» **Task statement**: What lines in the records below hold the string "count"? Please show them.

^^^^^^^^

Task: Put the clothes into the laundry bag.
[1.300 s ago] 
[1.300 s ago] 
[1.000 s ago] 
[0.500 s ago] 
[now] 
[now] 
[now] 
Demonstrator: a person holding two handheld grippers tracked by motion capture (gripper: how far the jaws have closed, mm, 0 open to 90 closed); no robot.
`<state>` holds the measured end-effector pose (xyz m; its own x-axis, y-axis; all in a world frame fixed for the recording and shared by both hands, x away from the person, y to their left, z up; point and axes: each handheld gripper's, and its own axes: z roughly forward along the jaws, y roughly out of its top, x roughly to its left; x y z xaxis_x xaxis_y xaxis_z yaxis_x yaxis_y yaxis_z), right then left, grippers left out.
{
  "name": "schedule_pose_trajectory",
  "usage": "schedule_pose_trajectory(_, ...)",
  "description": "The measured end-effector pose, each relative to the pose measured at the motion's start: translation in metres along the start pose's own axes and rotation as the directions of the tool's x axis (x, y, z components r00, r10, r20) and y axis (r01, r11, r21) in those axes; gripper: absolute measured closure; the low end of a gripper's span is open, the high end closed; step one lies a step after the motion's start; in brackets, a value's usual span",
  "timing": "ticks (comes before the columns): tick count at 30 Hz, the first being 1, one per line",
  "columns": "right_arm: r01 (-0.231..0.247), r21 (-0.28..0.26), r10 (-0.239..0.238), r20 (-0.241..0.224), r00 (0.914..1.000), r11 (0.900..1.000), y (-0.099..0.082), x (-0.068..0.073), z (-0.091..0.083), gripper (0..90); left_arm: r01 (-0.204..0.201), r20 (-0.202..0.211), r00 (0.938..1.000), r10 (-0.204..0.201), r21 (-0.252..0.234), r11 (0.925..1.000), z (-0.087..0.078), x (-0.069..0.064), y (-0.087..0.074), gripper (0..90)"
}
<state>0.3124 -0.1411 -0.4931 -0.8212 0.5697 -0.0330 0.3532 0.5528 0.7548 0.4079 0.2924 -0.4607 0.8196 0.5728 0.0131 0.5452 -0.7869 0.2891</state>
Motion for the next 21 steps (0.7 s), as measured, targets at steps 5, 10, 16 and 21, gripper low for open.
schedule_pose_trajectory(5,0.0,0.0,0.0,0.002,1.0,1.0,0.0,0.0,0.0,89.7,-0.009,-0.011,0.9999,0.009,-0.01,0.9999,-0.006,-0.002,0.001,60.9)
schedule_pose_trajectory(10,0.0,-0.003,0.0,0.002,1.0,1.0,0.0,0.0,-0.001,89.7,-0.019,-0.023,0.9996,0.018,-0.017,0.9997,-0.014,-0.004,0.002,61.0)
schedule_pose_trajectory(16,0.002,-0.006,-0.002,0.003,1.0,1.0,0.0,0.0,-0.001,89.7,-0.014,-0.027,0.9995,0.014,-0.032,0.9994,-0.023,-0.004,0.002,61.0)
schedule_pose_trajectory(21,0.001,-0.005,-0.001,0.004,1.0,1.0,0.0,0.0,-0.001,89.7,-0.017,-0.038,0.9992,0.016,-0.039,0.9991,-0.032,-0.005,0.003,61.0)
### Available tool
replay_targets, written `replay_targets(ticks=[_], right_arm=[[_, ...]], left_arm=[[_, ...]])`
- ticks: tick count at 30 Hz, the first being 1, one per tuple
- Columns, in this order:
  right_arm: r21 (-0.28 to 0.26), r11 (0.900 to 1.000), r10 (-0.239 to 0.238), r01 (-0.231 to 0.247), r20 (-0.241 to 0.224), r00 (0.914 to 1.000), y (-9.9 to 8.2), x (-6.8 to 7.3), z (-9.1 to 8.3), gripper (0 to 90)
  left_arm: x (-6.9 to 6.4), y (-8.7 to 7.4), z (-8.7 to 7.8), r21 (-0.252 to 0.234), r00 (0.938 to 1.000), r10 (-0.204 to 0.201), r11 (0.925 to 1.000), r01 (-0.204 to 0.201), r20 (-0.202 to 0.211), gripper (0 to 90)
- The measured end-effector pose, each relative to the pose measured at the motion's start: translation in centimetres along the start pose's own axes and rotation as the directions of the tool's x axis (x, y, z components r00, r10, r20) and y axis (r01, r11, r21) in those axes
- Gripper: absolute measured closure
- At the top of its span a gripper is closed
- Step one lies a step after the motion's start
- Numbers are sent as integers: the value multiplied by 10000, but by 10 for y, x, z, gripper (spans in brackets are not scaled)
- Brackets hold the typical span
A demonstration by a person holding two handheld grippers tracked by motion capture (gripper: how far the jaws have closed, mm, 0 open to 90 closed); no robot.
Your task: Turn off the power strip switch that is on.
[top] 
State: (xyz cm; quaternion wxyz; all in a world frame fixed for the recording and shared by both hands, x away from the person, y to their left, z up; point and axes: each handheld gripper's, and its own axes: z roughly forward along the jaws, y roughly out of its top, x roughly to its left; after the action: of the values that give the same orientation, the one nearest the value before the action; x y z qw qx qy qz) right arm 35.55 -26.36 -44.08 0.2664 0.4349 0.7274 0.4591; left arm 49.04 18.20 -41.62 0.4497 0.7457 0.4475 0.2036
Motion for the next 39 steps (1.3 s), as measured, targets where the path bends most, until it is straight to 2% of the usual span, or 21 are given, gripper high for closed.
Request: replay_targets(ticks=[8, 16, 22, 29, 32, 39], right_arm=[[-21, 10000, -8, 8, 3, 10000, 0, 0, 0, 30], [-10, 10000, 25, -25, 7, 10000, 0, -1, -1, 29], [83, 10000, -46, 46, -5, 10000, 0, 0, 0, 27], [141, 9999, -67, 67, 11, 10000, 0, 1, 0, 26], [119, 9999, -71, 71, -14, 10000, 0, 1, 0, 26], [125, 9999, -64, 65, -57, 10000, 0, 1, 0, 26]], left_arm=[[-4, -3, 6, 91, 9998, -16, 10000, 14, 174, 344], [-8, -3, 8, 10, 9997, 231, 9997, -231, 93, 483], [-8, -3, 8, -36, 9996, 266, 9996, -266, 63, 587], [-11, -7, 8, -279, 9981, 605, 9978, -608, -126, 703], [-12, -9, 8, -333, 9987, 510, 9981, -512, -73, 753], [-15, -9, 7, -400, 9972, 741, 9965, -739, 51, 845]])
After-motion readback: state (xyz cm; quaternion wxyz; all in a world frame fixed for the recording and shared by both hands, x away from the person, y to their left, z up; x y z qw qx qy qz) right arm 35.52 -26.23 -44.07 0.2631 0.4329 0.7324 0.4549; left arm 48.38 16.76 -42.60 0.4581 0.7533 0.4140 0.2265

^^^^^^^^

» **Output for this exercise**:
  "timing": "ticks (comes before the columns): tick count at 30 Hz, the first being 1, one per line",
- ticks: tick count at 30 Hz, the first being 1, one per tuple

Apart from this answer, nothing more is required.